Why Elizabeth Olsen Felt 'Insane' Pressure Before WandaVision Premiere

Elizabeth Olsen Scarlet Witch Wanda Maximoff WandaVision

WandaVision served as the first project for Marvel Studios' ambitious Phase 4 slate, but it's no secret that this happened because of pandemic-infused delays. Still, the Elizabeth Olsen-led series delivered a successful run on Disney+ with the show earning an overwhelmingly positive reaction from fans alongside a slew of awards

Created by Jac Schaeffer, WandaVision initially started as a sitcom filled with American television tropes like cheesy dialogue and theme songs. Given that this was still a series set within the confines of the MCU, it was clear that not everything was what it seemed, especially after it was revealed that Paul Bettany's Vision was suddenly resurrected after being killed off by Thanos during Avengers: Infinity War

Throughout its nine-episode run, WandaVision was filled with mysteries, ultimately leading to rampant fan speculation about the show's villain, plot twists, and connections to Doctor Strange in the Multiverse of Madness. The reception from fans proved to be a triumph for the Marvel series since it became the main topic of discussion on social media for months. 

Fresh from winning a barrage of awards from the recently-concluded MTV Awards, Olsen described the experience before the premiere of WandaVision in a new interview. 

ELIZABETH OLSEN TALKS PRESSURE HEADING INTO WANDAVISION

WandaVision Characters
Marvel

Wanda Maximoff star Elizabeth Olsen recently sat down as a guest on the Awards Chatter podcast to talk about the successful run of WandaVision and her preparations for the hit Marvel series. 

When asked if she felt any hesitance before joining WandaVision, Olsen admitted that she was “really scared” because Wanda and Vision “are supposed to be in a movie theater:”

“Yeah, completely. I think Paul [Bettany] has his own version of this story. I was really scared 'cause I thought these characters are supposed to be in a movie theater. They're larger than life. They're saving the world...”

Despite the initial hesitance, the Marvel actress said that her excitement about “honoring television” became her anchor before WandaVision, but she did reveal that there was still an “insane amount of pressure:” 

“I think because of this excitement that I had about honoring television. I felt like that was the best way for Marvel to enter television is by honoring the medium. I thought that part of it, being on TV, was exciting to me. Again, Disney+, same kind of vibe with Facebook, but kind of more of an industry, but it's an industry giant as opposed to an industry outsider. And so, I felt more capable hands with Disney+. The moments leading up to this release, I was mortified. I felt like such an insane amount of pressure that no one was putting on me."

Marvel Studios' original plan was to kick off Phase 4 with Scarlett Johansson's Black Widow, but that responsibility was given to WandaVision instead. 

Olsen clarified that the aforementioned pressure was due to the fact that the show served as the first Marvel property after Spider-Man: Far From Home while also hilariously pointing out the cast and crew “filmed something crazy” during production: 

“Just being the first thing that, you said, with Marvel, that the world hadn't seen in 18 months.

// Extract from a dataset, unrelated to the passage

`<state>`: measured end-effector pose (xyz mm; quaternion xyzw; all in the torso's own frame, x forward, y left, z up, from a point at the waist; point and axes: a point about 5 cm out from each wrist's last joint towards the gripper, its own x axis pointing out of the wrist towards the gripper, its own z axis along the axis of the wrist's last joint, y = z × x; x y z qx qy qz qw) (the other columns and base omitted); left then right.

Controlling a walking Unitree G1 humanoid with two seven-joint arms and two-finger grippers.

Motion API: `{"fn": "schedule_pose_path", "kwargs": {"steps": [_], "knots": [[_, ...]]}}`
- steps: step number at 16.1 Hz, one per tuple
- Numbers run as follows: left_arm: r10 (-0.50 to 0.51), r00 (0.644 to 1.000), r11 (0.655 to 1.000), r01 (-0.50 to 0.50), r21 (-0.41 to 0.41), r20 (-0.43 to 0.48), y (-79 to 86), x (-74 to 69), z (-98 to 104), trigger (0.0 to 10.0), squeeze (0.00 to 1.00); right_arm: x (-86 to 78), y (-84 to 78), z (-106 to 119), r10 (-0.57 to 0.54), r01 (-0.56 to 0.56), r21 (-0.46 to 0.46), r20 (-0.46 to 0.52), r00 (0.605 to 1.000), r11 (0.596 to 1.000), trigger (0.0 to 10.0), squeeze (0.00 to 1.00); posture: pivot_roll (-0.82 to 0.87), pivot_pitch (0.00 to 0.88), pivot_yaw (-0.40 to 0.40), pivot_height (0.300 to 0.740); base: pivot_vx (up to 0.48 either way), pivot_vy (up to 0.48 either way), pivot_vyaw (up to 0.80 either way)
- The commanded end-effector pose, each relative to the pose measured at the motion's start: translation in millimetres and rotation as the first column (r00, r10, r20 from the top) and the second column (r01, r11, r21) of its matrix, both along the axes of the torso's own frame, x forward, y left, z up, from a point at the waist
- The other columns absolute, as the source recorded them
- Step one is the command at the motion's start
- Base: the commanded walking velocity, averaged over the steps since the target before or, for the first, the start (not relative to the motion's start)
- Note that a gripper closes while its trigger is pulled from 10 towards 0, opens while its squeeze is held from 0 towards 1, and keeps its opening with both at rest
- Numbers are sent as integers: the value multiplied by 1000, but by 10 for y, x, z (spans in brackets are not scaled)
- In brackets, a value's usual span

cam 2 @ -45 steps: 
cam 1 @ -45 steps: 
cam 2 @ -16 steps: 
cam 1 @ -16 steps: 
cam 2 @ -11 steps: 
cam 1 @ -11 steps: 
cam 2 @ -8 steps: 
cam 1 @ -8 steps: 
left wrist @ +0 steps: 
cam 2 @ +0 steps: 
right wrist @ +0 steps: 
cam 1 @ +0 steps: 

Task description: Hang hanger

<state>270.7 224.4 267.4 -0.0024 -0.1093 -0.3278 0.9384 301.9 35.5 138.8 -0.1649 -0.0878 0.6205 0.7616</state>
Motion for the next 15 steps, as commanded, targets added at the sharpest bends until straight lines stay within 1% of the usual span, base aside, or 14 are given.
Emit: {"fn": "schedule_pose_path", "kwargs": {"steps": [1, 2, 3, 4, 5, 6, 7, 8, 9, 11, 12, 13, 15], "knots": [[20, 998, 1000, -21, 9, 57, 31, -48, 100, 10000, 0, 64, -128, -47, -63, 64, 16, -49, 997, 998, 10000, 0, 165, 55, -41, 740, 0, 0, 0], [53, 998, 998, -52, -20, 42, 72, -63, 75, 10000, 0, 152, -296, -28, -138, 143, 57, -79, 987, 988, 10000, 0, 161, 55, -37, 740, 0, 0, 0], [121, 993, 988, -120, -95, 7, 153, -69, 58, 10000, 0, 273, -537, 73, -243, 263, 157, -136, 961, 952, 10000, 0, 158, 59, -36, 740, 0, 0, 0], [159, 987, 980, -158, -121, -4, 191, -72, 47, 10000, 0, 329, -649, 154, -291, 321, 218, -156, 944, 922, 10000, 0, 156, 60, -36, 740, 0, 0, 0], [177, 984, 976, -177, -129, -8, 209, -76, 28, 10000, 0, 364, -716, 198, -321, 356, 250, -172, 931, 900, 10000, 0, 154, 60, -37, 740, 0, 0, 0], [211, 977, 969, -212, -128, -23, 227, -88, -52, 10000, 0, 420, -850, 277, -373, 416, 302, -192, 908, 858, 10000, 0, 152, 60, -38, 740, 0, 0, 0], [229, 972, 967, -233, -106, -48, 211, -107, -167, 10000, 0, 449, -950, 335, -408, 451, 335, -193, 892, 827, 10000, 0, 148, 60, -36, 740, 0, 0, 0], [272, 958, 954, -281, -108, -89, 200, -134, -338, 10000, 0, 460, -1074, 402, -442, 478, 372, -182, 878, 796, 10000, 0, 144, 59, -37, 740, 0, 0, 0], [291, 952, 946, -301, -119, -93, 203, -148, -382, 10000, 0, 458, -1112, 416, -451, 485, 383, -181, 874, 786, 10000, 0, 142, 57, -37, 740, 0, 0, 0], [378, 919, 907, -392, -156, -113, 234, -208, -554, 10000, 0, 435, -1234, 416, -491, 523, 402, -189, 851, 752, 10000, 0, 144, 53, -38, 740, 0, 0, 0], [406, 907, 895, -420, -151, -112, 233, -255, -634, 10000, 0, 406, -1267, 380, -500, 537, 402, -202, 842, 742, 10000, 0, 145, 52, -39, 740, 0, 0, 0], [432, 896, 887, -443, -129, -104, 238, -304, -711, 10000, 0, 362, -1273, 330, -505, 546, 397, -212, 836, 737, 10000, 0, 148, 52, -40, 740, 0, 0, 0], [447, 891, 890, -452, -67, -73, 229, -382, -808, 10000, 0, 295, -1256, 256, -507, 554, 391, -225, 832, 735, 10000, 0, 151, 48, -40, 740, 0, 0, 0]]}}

It wasn't supposed to be that way, even with the TV shows. This other crazy pressure of, 'What the hell did we just film?' We filmed something crazy, so either you're going to be with us or not with us."

ELIZABETH OLSEN'S SUCCESS IN THE MCU 

Many would agree that the Marvel Cinematic Universe is closely linked to success, but there will always be some kind of pressure associated with that notion.

Olsen's comment about feeling an “insane amount of pressure” is understandable considering that WandaVision was the first Marvel series on Disney+. This is on top of the fact that the Marvel series was the franchise's first foray into the world of sitcom, and the reveal that it was literally filmed in front of a live studio audience should further cement the actress' remark of being “scared” before the premiere. 

Despite that, the small screen success of the MCU was hard to gauge before WandaVision, but two shows later, it seems that all is well for the television department of the superhero franchise.

In addition, the weekly approach of releasing episodes proved to be a game-changer since it helped consistently hype up the show for a long stretch. This is part of the fun of entering television, and it's safe to say that Marvel Studios delivered. 

It remains to be seen if WandaVision will receive a second season, but the show already proved that the narrative was contained on its debut run. Still, Wanda Maximoff's transformation into the Scarlet Witch presents numerous story possibilities, and there's a good chance that the powerful hero will be featured in more MCU projects, whether it may be on television or in films down the line. 

All episodes of WandaVision are now streaming on Disney+.